In the entries below, find the line containing "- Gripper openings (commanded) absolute" and the line containing "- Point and". Copy those two lines and everything between them exactly, and only that.

-- Opening Marker --

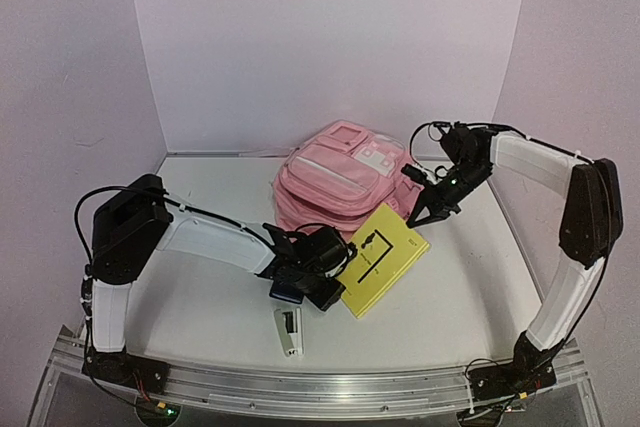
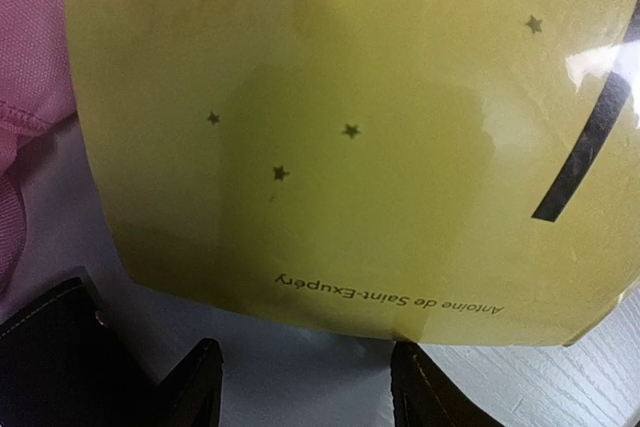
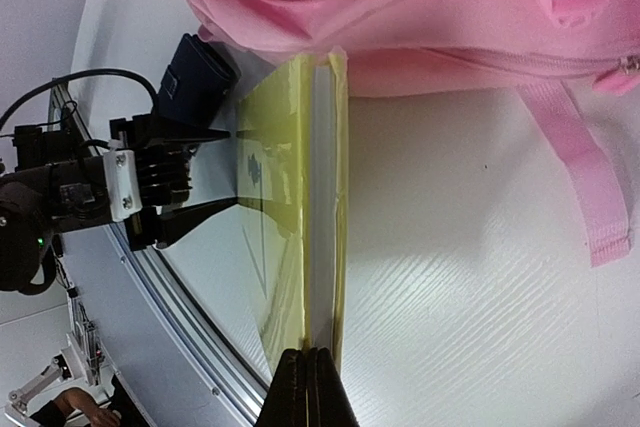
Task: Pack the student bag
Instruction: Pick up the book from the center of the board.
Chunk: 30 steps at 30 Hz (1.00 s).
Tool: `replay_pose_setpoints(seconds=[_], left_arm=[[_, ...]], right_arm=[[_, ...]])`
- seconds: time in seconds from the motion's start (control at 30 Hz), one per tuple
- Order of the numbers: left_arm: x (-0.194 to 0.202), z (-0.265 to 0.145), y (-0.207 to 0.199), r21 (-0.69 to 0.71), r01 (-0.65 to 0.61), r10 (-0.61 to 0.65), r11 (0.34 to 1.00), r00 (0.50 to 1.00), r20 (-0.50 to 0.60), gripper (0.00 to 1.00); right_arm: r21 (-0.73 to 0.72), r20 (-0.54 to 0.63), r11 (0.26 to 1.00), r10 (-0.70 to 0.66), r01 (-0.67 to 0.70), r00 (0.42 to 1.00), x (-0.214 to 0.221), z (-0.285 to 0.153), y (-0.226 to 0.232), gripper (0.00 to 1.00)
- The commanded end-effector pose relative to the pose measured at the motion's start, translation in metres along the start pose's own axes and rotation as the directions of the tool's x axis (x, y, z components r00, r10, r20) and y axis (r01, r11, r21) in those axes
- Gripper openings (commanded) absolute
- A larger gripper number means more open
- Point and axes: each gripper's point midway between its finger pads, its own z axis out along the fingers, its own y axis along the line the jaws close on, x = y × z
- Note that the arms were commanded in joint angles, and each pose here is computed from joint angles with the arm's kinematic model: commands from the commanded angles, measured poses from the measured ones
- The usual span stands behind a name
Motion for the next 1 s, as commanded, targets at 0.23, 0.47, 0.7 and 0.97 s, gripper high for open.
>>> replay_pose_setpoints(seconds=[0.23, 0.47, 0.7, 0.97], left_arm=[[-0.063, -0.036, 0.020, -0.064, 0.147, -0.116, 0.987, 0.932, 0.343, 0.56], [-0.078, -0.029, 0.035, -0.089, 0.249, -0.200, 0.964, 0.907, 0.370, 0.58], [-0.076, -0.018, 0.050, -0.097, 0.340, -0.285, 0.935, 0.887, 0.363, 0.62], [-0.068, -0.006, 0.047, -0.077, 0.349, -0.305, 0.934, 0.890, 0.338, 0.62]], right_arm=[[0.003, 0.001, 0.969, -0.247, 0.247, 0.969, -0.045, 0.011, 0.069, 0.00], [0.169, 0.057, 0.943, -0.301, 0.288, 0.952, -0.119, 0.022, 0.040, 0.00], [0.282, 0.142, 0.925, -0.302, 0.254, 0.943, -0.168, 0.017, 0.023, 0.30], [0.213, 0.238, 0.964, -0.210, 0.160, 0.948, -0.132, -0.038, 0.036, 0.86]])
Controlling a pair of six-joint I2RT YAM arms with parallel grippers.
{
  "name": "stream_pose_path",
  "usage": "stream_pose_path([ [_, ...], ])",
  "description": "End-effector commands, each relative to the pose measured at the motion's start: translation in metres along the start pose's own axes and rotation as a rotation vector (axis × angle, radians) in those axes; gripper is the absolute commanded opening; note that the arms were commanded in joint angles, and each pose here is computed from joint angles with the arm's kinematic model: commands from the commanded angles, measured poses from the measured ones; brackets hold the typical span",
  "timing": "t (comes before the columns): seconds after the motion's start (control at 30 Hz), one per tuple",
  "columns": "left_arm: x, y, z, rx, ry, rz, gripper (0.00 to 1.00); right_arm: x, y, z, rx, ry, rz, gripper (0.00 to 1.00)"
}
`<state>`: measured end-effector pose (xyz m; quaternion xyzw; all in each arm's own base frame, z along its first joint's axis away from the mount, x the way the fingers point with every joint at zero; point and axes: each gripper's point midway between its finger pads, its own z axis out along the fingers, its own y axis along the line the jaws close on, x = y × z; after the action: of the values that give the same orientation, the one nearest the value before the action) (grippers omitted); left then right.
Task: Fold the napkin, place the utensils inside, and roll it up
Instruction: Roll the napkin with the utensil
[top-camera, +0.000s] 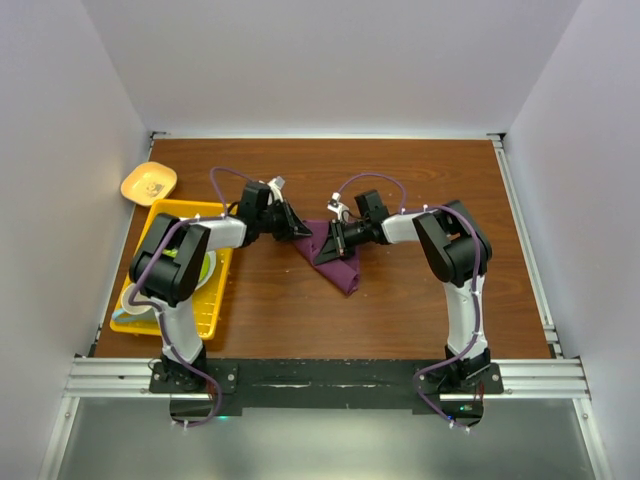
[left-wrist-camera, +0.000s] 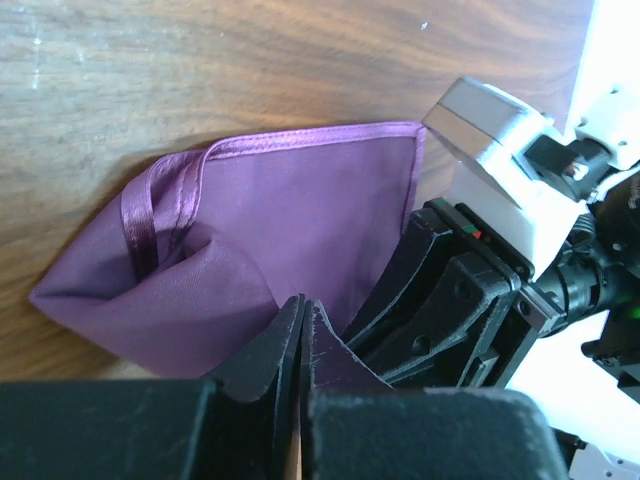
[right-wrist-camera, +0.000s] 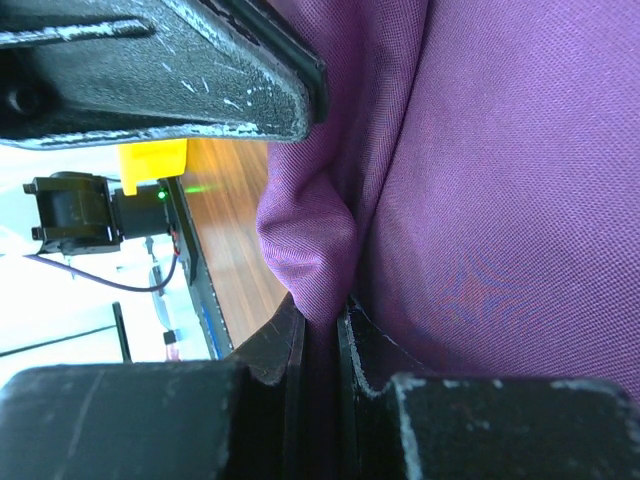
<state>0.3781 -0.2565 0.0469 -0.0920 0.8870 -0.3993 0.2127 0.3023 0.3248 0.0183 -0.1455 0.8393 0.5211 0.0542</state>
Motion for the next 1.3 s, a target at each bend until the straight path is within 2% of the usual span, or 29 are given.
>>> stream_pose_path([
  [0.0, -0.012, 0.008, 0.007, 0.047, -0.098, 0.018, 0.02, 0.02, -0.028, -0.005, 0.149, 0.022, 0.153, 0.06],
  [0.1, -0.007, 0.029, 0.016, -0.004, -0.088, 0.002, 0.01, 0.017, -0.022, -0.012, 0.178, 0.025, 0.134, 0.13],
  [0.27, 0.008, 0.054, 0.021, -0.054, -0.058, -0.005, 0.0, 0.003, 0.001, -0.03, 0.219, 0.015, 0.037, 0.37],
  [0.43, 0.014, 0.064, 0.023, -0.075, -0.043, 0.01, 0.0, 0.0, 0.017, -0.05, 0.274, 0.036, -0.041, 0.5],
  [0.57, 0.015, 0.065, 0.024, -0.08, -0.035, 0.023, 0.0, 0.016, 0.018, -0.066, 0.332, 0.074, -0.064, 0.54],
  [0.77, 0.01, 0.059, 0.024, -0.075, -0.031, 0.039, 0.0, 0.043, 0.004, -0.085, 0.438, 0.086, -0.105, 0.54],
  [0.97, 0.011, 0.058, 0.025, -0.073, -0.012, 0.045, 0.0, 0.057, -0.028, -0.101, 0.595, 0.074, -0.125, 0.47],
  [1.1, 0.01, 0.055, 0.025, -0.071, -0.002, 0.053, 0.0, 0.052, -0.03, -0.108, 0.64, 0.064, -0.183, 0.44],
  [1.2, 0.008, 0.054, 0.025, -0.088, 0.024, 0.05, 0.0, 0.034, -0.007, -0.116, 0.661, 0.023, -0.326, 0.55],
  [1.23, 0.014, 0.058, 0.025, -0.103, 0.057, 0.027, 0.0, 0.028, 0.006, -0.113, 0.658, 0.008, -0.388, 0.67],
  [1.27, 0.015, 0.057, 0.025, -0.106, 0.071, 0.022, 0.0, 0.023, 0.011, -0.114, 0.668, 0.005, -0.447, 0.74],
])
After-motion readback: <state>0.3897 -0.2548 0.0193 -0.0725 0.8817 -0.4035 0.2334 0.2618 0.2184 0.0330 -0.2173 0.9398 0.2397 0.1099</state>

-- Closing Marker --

● **RESPONSE TO THIS EXERCISE**:
- Gripper openings (commanded) absolute
- A larger gripper number means more open
- Point and axes: each gripper's point midway between its finger pads, its own z axis out along the fingers, its own y axis along the line the jaws close on, x = y × z

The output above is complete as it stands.